(Beginning of Entries supplied)
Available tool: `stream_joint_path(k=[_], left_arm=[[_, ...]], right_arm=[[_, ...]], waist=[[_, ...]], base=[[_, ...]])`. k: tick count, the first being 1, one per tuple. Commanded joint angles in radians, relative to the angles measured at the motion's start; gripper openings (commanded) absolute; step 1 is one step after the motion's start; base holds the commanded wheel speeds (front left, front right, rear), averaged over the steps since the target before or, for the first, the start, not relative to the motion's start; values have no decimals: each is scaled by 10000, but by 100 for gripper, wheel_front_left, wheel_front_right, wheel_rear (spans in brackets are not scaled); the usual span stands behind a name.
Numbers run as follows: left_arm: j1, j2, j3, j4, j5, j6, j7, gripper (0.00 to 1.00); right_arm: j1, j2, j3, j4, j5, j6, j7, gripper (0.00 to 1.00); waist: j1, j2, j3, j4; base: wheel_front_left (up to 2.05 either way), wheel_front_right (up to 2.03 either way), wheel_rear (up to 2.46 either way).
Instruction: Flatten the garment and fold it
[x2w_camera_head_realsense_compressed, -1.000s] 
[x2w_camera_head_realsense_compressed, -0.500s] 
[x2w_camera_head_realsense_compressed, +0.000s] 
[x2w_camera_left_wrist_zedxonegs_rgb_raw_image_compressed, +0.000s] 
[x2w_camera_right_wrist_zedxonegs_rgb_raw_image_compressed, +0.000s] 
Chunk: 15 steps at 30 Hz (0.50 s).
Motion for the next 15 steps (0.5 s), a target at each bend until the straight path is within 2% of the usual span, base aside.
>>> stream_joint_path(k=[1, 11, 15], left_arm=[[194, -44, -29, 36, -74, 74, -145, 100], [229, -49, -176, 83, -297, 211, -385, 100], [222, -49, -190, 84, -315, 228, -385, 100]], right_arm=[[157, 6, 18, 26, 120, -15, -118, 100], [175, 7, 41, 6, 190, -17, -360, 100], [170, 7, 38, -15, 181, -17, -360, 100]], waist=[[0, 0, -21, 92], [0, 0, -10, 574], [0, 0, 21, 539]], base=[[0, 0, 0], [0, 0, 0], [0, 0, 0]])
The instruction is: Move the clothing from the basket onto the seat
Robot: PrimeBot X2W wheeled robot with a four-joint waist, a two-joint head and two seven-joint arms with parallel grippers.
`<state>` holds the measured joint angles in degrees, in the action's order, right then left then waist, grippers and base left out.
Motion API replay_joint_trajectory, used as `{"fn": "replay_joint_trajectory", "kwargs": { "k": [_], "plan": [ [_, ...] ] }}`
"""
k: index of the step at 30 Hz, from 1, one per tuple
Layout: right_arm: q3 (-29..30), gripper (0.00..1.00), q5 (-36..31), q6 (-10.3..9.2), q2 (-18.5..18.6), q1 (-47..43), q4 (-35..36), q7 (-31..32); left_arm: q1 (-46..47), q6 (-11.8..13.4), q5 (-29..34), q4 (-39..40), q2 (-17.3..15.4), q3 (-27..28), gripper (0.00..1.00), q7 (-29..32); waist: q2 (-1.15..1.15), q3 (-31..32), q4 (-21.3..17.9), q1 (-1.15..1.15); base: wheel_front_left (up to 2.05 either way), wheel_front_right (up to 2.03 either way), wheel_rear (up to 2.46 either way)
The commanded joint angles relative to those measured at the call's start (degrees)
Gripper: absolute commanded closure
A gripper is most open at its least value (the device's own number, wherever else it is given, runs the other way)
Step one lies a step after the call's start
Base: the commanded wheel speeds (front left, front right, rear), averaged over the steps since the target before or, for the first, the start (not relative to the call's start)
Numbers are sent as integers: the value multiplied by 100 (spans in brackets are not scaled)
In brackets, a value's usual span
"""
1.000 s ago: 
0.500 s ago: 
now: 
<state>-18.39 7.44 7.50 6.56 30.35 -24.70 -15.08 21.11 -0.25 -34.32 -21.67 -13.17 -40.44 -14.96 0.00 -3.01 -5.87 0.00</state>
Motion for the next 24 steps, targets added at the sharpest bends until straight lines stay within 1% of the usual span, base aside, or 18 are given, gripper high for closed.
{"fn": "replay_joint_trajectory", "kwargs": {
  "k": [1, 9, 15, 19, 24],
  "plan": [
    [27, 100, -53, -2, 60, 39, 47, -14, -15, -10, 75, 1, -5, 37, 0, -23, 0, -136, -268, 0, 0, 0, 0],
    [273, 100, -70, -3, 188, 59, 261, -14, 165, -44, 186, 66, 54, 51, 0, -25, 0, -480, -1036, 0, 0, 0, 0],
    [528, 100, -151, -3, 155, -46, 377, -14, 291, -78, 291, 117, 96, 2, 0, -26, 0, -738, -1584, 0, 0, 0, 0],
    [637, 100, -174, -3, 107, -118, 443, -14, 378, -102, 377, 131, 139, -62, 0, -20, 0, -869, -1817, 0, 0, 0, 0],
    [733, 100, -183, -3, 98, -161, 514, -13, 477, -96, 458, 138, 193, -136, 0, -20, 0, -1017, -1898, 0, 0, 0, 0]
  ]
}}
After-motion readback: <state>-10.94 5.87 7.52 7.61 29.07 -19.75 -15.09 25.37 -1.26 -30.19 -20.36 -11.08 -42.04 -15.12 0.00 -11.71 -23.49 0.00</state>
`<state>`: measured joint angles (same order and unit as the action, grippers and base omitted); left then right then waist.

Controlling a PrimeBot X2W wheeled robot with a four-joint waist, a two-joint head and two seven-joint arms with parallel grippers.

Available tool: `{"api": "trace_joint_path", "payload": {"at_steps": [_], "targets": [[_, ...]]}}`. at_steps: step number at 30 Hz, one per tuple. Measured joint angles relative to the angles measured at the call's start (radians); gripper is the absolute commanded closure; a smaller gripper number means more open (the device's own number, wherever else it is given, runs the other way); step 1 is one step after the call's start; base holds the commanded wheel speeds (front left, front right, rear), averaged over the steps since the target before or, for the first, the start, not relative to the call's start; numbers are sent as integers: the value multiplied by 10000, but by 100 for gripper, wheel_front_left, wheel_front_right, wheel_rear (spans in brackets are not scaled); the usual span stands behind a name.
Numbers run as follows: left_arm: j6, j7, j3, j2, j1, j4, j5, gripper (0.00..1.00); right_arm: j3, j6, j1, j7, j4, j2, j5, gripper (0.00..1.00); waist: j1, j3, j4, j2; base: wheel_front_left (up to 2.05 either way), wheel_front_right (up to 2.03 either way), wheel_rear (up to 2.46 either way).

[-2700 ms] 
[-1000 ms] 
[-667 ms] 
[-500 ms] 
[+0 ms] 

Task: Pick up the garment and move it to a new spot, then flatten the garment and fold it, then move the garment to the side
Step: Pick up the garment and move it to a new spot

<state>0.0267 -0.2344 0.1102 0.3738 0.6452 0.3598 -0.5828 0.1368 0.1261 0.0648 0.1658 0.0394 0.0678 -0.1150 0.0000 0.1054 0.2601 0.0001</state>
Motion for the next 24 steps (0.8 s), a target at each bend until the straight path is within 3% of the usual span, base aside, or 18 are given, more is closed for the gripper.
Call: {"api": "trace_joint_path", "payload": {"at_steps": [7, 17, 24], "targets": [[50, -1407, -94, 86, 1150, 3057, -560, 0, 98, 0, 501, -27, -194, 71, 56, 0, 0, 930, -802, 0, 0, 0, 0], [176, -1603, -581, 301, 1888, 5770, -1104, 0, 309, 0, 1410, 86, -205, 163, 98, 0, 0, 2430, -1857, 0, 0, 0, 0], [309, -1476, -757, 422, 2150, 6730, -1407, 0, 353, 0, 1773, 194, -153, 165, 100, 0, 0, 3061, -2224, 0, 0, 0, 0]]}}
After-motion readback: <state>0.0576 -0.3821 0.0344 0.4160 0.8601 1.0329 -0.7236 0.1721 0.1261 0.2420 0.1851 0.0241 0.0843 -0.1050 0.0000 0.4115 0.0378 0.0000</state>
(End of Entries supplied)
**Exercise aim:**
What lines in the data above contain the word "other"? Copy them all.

**Result of this task:**
A gripper is most open at its least value (the device's own number, wherever else it is given, runs the other way)
Available tool: `{"api": "trace_joint_path", "payload": {"at_steps": [_], "targets": [[_, ...]]}}`. at_steps: step number at 30 Hz, one per tuple. Measured joint angles relative to the angles measured at the call's start (radians); gripper is the absolute commanded closure; a smaller gripper number means more open (the device's own number, wherever else it is given, runs the other way); step 1 is one step after the call's start; base holds the commanded wheel speeds (front left, front right, rear), averaged over the steps since the target before or, for the first, the start, not relative to the call's start; numbers are sent as integers: the value multiplied by 10000, but by 100 for gripper, wheel_front_left, wheel_front_right, wheel_rear (spans in brackets are not scaled); the usual span stands behind a name.

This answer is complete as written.